Rien ne prédisposait cet ingénieur matériaux de l’École des mines de Nancy à devenir un expert dans ces domaines. « J’ai toujours été attiré par ce que je ne connaissais pas », confie Fabien Quéré. Il complète son cursus par de la physique des solides puis entreprend une thèse à Saclay sur la dynamique des électrons dans les solides qui lui fait découvrir l’optique et les lasers à impulsions femtoseconde (10-15 s). En post-doc au Canada en 2001, il s’oriente vers le nouveau domaine de la science attoseconde (10-18 s). « Les chercheurs pensaient avoir déjà produit des impulsions attoseconde, mais impossible de le prouver ! Il fallait trouver le moyen d’en mesurer la durée. Or des impulsions aussi courtes ont nécessairement une composante ionisante dans leur spectre, située dans l’extrême UV, voire les rayons X. La solution a donc consisté à utiliser l’ionisation pour les transformer en paquets d’ondes électroniques, plus faciles à manipuler. »

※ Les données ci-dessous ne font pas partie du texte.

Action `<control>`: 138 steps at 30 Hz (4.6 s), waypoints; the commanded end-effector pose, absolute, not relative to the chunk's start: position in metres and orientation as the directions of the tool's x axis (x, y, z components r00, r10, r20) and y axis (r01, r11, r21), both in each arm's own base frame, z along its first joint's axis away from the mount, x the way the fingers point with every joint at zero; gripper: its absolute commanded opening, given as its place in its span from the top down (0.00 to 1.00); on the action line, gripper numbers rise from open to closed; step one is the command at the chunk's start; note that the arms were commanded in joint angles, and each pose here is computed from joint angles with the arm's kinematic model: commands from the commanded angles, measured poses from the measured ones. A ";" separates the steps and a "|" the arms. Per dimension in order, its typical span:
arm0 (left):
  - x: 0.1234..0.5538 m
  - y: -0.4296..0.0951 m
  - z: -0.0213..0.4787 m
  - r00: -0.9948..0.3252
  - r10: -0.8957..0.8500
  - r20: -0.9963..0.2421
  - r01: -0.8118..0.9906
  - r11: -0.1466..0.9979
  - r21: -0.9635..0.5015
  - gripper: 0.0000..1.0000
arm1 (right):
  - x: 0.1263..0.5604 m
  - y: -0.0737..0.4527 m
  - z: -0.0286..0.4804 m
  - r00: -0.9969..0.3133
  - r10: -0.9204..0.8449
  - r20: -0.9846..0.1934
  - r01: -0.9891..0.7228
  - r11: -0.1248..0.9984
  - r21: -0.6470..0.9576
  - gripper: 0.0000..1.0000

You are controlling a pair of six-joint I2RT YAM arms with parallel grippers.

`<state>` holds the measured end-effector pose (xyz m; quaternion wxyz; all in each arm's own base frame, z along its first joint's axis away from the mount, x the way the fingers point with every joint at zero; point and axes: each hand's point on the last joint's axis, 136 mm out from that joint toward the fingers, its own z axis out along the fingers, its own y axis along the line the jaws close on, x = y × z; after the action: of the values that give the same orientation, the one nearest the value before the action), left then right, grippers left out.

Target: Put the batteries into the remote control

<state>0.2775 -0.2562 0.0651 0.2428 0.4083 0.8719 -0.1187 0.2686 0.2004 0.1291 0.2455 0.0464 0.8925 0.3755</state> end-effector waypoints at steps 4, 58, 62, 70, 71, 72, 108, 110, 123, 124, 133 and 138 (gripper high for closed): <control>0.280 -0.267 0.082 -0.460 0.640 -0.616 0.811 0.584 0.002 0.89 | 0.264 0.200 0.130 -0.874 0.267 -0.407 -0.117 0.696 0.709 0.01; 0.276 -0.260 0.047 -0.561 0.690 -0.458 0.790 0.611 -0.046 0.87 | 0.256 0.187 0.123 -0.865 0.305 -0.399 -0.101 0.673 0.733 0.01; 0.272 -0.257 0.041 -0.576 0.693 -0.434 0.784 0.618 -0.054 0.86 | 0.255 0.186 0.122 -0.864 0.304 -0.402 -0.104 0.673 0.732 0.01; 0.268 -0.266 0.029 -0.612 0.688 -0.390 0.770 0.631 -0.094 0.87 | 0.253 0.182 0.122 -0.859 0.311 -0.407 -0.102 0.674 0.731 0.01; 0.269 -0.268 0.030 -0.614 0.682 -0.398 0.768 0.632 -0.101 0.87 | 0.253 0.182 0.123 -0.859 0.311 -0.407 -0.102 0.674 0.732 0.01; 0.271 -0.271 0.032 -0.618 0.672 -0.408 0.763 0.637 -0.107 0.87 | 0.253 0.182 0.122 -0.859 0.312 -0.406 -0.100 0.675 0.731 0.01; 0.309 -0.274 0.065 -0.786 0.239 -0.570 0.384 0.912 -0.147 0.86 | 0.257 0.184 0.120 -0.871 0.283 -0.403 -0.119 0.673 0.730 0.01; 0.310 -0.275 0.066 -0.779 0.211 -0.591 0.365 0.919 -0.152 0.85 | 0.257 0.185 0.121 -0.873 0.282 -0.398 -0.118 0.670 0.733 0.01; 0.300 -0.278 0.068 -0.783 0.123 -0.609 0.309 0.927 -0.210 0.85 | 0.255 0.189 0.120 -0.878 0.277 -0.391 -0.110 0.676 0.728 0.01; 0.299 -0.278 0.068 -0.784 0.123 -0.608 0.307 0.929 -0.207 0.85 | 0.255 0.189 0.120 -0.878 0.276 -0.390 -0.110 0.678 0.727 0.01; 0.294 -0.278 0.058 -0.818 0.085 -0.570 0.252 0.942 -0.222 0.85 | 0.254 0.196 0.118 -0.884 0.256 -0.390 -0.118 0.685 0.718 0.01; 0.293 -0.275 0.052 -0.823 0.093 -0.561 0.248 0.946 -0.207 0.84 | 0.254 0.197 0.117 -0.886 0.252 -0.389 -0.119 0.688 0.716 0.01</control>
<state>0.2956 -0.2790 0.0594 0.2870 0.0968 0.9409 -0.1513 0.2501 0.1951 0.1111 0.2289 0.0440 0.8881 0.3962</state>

De retour à Saclay à l’Iramis, il montre que cette approche permet, bien au-delà de l’évaluation de la durée des impulsions attoseconde, de déterminer l’évolution temporelle du champ électrique. En parallèle, les intensités laser ont continué de progresser, dépassant les 1018 W/cm². « J’ai alors choisi d’étudier l’interaction entre les lasers les plus intenses et une cible solide, c’est-à-dire ce qu’on appelle les miroirs plasmas. Cela combinait tout ce que j’avais appris auparavant. Je voulais comprendre comment des impulsions attoseconde peuvent être produites grâce aux miroirs plasmas. Aujourd’hui, on s’intéresse aussi aux faisceaux d’électrons qui sont générés lors de ces interactions. »

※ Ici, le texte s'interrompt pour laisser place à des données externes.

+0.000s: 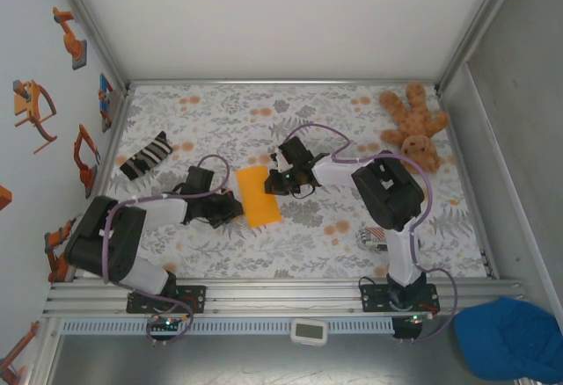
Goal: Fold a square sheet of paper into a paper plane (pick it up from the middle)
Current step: First fold the square sheet of paper in half at the center of the table.
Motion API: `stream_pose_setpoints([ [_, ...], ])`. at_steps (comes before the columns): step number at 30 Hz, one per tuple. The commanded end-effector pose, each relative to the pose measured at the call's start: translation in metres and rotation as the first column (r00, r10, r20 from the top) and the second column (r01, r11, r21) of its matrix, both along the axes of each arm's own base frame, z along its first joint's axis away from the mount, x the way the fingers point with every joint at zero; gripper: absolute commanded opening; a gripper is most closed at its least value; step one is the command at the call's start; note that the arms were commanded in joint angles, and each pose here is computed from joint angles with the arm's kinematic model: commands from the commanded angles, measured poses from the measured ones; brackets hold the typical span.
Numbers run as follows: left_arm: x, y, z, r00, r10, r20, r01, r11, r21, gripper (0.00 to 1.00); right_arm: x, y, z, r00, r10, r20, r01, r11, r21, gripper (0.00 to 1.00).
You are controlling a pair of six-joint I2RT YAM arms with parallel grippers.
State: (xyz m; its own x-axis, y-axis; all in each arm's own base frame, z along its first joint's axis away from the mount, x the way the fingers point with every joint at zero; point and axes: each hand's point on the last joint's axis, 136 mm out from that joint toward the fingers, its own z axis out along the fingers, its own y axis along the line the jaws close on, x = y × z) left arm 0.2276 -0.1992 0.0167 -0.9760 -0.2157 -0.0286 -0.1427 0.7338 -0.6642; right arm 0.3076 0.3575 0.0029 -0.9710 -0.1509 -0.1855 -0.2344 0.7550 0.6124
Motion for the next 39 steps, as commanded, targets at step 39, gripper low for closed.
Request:
stream_pose_setpoints([
  [39,-0.040,-0.006,0.029,0.997,-0.080,0.008,0.079,0.989,0.129,0.05,-0.065,-0.117,-0.109,0.959,-0.213,-0.189,0.095,0.864,-0.494,0.00],
])
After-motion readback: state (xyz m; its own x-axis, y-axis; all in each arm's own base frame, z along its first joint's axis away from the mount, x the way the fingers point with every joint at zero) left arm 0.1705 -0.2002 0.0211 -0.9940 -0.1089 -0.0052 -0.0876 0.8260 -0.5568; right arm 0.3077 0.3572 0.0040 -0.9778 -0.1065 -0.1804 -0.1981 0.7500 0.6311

Fabien Quéré a décroché plusieurs bourses ERC, notamment une Starting Grant en 2010 et une Advanced Grant en 2016. « Au cours de la 1ère ERC, nous avons fait de l’optique avec des plasmas de façon à générer des harmoniques du laser et à comprimer temporellement les impulsions. L’objectif de la 2e ERC est de mettre en forme un champ laser dans l’espace et le temps pour induire de nouveaux effets lors des interactions laser – plasma », résume Fabien Quéré. Mais pour mener à bien ces recherches, il faut un outil de caractérisation du faisceau laser qui ne soit pas uniquement spatial ou temporel mais vraiment spatio-temporel. Pour ces lasers hors-normes, il apparaît des distorsions qu’il faut éliminer pour progresser dans la course à la puissance. Ce nouvel outil développé par Fabien Quéré et son équipe est désormais disponible pour le laser UHI100 de Saclay et pourra également bénéficier au futur laser Apollon de l’Université Paris – Saclay, et plus largement à tous les lasers femtoseconde.
Fabien Quéré (Institut rayonnements matière du CEA, Saclay) propose de « façonner » des faisceaux laser ultra intenses dans l’espace et le temps, pour mieux contrôler le mouvement des particules de haute énergie avec la lumière, dans le cadre du projet ExCoMet sélectionné par l’European Research Council en 2010 et bénéficie d’un financement de 1,14 M€ sur cinq ans. Entre 2010 et 2014, il avait déjà bénéficié d’un financement ERC Starting Grant portant sur l’utilisation d’optiques plasmas pour manipuler les lasers de très haute intensité.